◆ Task item ◆
The reply must contain exactly the lines below from the one with "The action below" down to the one with "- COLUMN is", both included, and nothing more; please omit the pictures.

◆ Recorded data ◆

-- Opening Marker --

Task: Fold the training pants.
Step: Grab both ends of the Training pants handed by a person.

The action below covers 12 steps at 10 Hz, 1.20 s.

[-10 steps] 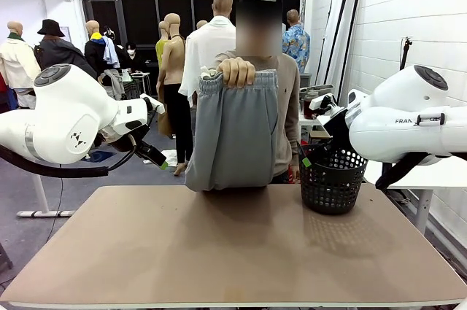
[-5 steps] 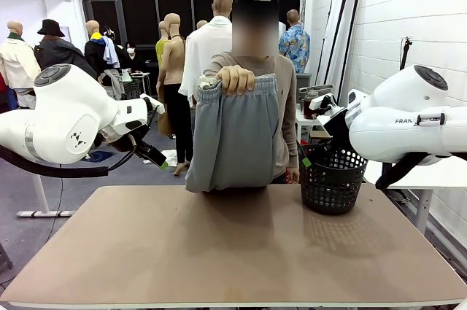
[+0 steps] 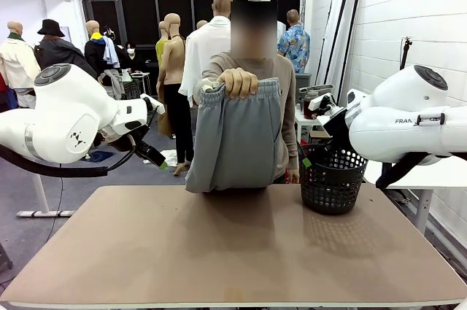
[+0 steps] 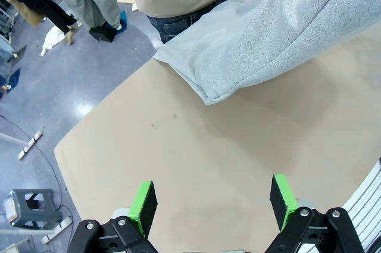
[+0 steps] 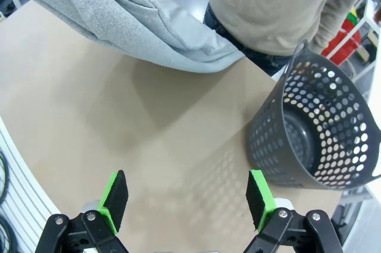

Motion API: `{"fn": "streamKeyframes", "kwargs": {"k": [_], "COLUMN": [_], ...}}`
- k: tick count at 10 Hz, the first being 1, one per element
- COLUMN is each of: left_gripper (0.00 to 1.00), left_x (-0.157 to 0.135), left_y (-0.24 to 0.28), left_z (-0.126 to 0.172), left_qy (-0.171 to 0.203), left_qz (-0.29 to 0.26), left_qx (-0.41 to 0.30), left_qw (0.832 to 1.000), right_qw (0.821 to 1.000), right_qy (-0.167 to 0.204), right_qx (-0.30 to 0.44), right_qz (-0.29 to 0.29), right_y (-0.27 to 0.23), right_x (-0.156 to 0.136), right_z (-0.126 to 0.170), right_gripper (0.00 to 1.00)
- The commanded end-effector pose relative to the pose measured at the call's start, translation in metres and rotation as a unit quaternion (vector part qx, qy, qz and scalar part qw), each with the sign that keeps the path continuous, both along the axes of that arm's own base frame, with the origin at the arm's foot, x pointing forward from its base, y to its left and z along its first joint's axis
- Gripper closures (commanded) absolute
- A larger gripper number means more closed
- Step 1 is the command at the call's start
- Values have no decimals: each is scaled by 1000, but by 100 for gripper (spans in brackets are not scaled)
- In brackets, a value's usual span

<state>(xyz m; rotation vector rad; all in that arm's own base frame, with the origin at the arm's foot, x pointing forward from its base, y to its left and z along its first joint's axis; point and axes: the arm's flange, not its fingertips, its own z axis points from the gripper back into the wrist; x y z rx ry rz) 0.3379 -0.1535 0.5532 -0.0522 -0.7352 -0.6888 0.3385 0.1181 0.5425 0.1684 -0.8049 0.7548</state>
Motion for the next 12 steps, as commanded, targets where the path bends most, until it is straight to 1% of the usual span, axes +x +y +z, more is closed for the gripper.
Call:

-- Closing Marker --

◆ Answer space ◆
The action below covers 12 steps at 10 Hz, 1.20 s.

[-10 steps] 
[-5 steps] 
[+0 steps] 
[+0 steps] 
[+0 steps] 

Motion API: `{"fn": "streamKeyframes", "kwargs": {"k": [_], "COLUMN": [_], ...}}`
- k: tick count at 10 Hz, the first being 1, one per element
- COLUMN is each of: left_gripper (0.00 to 1.00), left_x (-0.157 to 0.135), left_y (-0.24 to 0.28), left_z (-0.126 to 0.172), left_qy (-0.171 to 0.203), left_qz (-0.29 to 0.26), left_qx (-0.41 to 0.30), left_qw (0.832 to 1.000), right_qw (0.821 to 1.000), right_qy (-0.167 to 0.204), right_qx (-0.30 to 0.44), right_qz (-0.29 to 0.29), right_y (-0.27 to 0.23), right_x (-0.156 to 0.136), right_z (-0.126 to 0.170), right_gripper (0.00 to 1.00)

That's the full output for the exercise.